NARS 2020 originally was scheduled for May 7-8 in Irving, Texas.
“We understand the unique obstacles business owners in our industry are currently facing during this time of change and consolidation,” ARA president Dave Kennedy said in the message. “Now more than ever, we know it’s important for the industry to unify forces, establish industry standards and address concerns.
“However, as the committee continued to monitor the COVID-19 outbreak over the past week, it became clear that we must take immediate action to protect the health and safety of our attendees,” Kennedy continued.
Earlier on Thursday, organizers of the Conference of Automotive Remarketing have postponed the 2020 CAR Conference, originally scheduled for later this month in Las Vegas.
For individuals who have registered as an attendee, as well as sponsors and exhibitors, ARA said registrations will automatically transfer to the new fall dates, eliminating the need to re-register.
If potential attendees have not yet registered at all, ARA said regular registration prices will be extended until Aug. 7.
If you have specific questions about the 2020 ARA Convention or NARS, the association said to send messages to homeoffice@americanrecoveryassn.org.

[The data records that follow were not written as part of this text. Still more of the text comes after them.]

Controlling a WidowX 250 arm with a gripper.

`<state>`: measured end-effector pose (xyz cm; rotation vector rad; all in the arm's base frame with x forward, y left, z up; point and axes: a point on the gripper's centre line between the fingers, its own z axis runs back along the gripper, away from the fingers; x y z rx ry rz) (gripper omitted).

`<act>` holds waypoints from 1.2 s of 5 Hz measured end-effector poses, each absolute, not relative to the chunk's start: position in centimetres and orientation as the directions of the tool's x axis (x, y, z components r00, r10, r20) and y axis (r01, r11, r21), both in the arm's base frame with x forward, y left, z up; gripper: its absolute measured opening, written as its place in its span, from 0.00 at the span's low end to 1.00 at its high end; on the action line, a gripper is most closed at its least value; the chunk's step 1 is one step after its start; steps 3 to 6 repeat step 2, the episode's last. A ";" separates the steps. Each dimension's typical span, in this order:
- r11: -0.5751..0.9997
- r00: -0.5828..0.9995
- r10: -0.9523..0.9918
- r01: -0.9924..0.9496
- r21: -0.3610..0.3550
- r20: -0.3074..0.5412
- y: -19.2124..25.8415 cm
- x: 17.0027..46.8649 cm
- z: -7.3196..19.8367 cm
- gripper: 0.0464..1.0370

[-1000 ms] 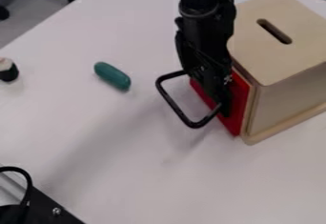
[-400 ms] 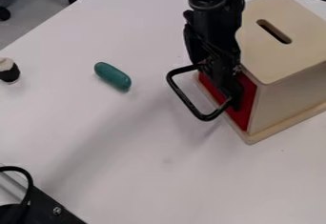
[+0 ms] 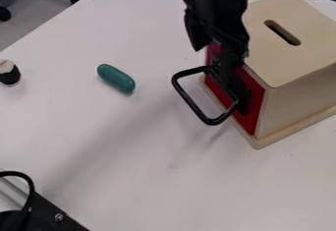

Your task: Close the drawer

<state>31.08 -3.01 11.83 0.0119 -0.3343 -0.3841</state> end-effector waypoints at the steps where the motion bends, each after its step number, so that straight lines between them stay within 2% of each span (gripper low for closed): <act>1: 0.940 0.884 -0.336 0.336 0.056 0.326 -2.6 28.5 15.3 0.96; 2: 0.944 0.882 -0.320 0.330 0.034 0.345 -1.6 26.6 18.1 0.96; 6: 0.944 0.882 -0.320 0.330 0.034 0.345 -1.6 26.6 18.1 0.96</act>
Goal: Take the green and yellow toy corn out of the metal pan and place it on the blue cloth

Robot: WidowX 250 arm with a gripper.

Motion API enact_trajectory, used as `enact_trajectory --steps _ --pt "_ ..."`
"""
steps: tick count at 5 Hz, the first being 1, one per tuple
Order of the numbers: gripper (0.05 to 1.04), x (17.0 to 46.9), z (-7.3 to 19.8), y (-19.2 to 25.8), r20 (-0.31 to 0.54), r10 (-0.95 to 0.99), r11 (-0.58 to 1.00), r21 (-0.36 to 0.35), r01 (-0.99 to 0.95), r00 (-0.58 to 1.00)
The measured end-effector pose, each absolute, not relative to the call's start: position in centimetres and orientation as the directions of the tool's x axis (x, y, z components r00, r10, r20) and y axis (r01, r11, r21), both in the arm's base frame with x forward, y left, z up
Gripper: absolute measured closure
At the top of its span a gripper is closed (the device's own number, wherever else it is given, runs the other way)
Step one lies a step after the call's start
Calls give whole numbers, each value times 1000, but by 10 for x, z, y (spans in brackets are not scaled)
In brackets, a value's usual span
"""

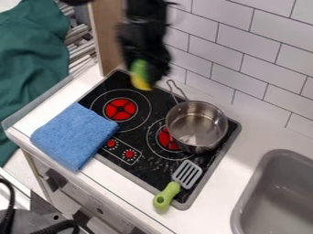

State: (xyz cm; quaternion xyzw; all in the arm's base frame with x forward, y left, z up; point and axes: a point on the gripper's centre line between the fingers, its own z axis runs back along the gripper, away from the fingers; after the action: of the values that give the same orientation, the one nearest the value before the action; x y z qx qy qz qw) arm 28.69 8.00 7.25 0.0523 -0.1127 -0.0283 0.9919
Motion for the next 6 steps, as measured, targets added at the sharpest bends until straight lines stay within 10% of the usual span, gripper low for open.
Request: enact_trajectory --steps 3,6 --pt "383 250 9 201 90 197 980 -35 -194 976" --pt "383 243 -21 180 3 173 983 -69 -172 985"
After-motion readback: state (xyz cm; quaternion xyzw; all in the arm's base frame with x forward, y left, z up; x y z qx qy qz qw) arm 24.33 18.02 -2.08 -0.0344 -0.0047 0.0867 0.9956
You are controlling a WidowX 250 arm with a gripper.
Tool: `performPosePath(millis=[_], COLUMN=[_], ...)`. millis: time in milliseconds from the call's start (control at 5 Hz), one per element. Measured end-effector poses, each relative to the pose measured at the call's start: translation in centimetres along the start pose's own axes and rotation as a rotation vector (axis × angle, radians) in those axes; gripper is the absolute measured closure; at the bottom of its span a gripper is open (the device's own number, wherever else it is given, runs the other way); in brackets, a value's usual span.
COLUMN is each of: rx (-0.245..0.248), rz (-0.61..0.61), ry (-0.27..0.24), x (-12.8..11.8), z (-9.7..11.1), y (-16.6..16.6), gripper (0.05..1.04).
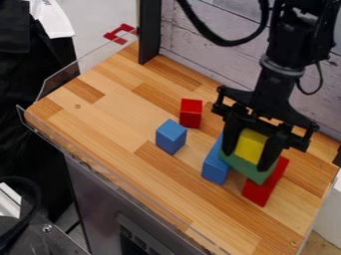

ARA added that it will continue to provide more details about its events in the coming weeks.
With unity at the forefront of our mission, we look forward to providing you with incredible events this fall that safely bring together recovery professionals from all over the country,” Kennedy said.
“Please continue to uphold the latest safety guidelines and precautions during this time, and we promise to do the same,” he went on to say.